**TASK:**
The lines you return must be all those in the data that hold the string "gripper".

### DATA PROVIDED ###

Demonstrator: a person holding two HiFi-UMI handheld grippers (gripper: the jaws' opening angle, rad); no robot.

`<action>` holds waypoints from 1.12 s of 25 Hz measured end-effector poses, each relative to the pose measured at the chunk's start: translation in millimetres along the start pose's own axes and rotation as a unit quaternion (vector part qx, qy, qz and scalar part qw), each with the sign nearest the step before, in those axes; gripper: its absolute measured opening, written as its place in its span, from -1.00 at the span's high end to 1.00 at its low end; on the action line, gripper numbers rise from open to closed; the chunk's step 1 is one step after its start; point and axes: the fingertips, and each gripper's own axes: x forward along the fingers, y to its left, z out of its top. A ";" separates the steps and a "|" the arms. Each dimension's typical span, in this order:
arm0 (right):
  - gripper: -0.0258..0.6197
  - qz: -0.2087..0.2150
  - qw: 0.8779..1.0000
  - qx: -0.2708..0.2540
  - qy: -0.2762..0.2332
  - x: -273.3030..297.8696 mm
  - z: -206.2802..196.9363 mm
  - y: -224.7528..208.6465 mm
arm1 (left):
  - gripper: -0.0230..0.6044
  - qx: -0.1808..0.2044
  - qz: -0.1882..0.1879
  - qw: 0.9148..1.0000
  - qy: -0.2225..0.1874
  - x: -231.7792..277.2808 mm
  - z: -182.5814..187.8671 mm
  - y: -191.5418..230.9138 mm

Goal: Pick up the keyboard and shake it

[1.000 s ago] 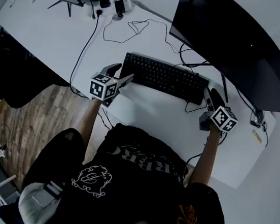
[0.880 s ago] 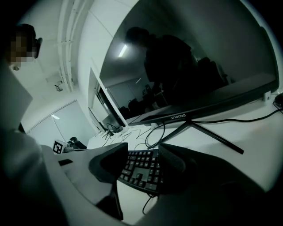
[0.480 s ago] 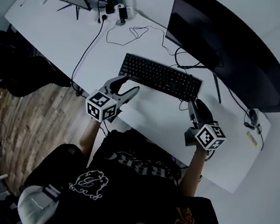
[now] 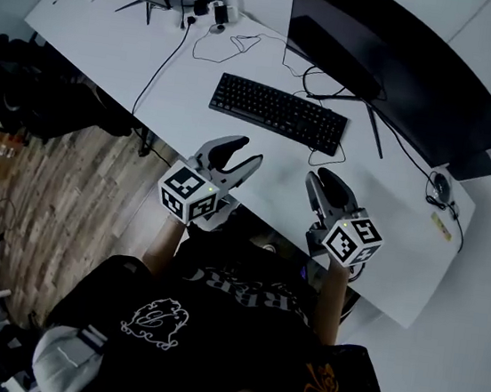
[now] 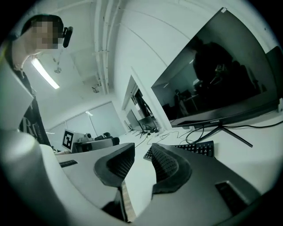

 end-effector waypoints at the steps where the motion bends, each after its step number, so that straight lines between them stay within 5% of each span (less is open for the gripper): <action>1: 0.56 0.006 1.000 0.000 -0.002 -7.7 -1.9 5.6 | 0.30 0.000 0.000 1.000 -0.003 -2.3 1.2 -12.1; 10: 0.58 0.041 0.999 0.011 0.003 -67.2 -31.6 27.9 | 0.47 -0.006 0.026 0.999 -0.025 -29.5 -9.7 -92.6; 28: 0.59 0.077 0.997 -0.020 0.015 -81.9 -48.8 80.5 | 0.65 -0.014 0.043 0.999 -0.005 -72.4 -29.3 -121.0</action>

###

**EXERCISE RESULT:**
Demonstrator: a person holding two HiFi-UMI handheld grippers (gripper: the jaws' opening angle, rad); no robot.
`<action>` holds waypoints from 1.12 s of 25 Hz measured end-effector poses, each relative to the pose measured at the chunk's start: translation in millimetres along the start pose's own axes and rotation as a unit quaternion (vector part qx, qy, qz and scalar part qw), each with the sign nearest the step before, in those axes; gripper: its absolute measured opening, written as its place in its span, from -1.00 at the span's high end to 1.00 at its low end; on the action line, gripper numbers rise from open to closed; the chunk's step 1 is one step after its start; point and axes: the fingertips, and each gripper's own axes: x forward along the fingers, y to its left, z out of its top. A ";" separates the steps and a "|" the arms. Each dimension's typical span, in this order:
  - gripper: -0.0258..0.6197
  - gripper: -0.0230..0.6044
 end-effector waypoints at the steps where the motion bends, each after its step number, so that straight lines between them stay within 5% of each span (less is open for the gripper): <action>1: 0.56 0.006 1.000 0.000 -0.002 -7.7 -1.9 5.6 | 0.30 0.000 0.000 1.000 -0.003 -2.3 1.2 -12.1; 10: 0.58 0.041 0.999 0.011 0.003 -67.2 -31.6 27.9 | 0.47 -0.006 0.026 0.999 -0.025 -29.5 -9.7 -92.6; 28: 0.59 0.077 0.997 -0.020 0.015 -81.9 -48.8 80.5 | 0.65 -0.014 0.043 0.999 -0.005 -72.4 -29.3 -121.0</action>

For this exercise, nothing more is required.